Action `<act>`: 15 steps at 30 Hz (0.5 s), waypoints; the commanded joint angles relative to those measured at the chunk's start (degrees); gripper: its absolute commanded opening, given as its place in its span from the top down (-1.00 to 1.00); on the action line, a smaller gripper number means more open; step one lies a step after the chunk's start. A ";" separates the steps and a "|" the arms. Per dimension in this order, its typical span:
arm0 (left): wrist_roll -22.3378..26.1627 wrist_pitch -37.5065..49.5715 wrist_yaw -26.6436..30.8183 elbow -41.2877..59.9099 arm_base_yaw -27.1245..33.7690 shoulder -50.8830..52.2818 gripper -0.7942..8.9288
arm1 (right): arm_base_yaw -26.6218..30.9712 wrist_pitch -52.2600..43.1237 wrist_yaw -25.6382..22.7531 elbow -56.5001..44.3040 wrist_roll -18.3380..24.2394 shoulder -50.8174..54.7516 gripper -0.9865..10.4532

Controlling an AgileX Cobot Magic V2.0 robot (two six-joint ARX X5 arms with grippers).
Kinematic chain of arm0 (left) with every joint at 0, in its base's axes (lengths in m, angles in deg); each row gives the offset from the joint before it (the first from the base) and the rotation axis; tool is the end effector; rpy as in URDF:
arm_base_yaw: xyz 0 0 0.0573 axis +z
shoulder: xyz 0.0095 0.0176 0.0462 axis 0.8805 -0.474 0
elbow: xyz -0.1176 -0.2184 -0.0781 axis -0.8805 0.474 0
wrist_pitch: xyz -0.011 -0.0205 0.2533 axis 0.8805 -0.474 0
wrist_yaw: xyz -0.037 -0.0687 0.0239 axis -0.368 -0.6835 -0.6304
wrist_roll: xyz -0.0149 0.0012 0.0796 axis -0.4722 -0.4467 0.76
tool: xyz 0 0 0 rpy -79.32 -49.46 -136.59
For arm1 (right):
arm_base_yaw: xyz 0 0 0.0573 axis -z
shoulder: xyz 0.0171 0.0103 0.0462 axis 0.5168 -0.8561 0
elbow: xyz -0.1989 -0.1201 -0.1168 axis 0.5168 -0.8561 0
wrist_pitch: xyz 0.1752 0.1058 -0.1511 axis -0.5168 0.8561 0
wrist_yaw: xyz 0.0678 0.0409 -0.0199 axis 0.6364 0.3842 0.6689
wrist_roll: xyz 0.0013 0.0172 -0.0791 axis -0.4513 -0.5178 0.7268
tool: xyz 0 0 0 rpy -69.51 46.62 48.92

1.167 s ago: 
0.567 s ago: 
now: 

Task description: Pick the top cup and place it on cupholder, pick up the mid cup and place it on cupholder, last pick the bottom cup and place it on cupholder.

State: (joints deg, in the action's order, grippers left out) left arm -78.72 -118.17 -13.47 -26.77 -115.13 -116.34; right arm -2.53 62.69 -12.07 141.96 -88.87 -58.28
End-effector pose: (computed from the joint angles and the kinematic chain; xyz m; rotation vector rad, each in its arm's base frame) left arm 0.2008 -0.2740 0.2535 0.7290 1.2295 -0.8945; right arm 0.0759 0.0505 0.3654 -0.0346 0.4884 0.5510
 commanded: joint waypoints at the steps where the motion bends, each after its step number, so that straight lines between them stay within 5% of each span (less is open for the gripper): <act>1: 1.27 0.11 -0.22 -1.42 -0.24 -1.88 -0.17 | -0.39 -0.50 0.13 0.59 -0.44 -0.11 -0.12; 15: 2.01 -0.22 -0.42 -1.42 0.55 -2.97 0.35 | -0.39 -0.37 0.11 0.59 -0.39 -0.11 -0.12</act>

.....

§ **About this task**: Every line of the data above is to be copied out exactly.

§ **Response to the exercise**:
Action `<act>`: 15 steps at 30 Hz (0.5 s), waypoints; the commanded joint angles relative to those measured at the chunk's start (degrees); gripper: its absolute commanded opening, given as its place in its span from the top down (-1.00 to 1.00); on the action line, a smaller gripper number means more open; step one lies a step after the chunk's start. A ";" separates the steps and a "|" the arms. Per dimension in this order, its typical span:
arm0 (left): wrist_roll -22.3378..26.1627 wrist_pitch -37.5065..49.5715 wrist_yaw -26.6436..30.8183 elbow -41.2877..59.9099 arm_base_yaw -27.1245..33.7690 shoulder -50.8830..52.2818 gripper -0.7942..8.9288
arm1 (right): arm_base_yaw -26.6218..30.9712 wrist_pitch -52.2600..43.1237 wrist_yaw -25.6382..22.7531 elbow -56.5001..44.3040 wrist_roll -18.3380..24.2394 shoulder -50.8174..54.7516 gripper -0.9865..10.4532

Controlling an AgileX Cobot Magic V2.0 robot (two six-joint ARX X5 arms with grippers).
Kinematic chain of arm0 (left) with every joint at 0, in its base's axes (lengths in m, angles in deg); each row gives the offset from the joint before it (the first from the base) and the rotation axis; tool is the end effector; rpy as in URDF:
arm_base_yaw: xyz 0 0 0.0573 axis +z
shoulder: xyz 0.0095 0.0176 0.0462 axis 0.8805 -0.474 0
elbow: xyz -0.1176 -0.2184 -0.0781 axis -0.8805 0.474 0
wrist_pitch: xyz -0.011 -0.0205 0.2533 axis 0.8805 -0.474 0
wrist_yaw: xyz -0.037 -0.0687 0.0239 axis -0.368 -0.6835 -0.6304
wrist_roll: xyz -0.0149 0.0012 0.0796 axis -0.4722 -0.4467 0.76
tool: xyz 0 0 0 rpy -79.32 -49.46 -136.59
For arm1 (right):
arm_base_yaw: xyz 0 0 0.0573 axis -z
shoulder: xyz 0.0171 0.0103 0.0462 axis 0.5168 -0.8561 0
elbow: xyz -0.1989 -0.1201 -0.1168 axis 0.5168 -0.8561 0
wrist_pitch: xyz 0.1752 0.1058 -0.1511 axis -0.5168 0.8561 0
wrist_yaw: xyz 0.0678 0.0409 -0.0199 axis 0.6364 0.3842 0.6689
wrist_roll: xyz 0.0013 0.0172 -0.0791 axis -0.4513 -0.5178 0.7268
tool: xyz 0 0 0 rpy -69.51 46.62 48.92

1.167 s ago: 
0.567 s ago: 
now: 

Task description: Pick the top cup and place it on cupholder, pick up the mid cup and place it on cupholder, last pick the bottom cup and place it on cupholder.

State: (joints deg, in the action's order, grippers left out) left arm -78.72 -118.17 -13.47 -26.77 -115.13 -116.34; right arm -2.53 62.69 -12.07 141.96 -88.87 -58.28
End-effector pose: (computed from the joint angles and the kinematic chain; xyz m; rotation vector rad, each in its arm's base frame) left arm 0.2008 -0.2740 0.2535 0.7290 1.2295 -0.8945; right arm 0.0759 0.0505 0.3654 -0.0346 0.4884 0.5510
 commanded: joint waypoints at the steps where the motion bends, each after its step number, so that straight lines between them stay within 5% of each span (less is open for the gripper): <act>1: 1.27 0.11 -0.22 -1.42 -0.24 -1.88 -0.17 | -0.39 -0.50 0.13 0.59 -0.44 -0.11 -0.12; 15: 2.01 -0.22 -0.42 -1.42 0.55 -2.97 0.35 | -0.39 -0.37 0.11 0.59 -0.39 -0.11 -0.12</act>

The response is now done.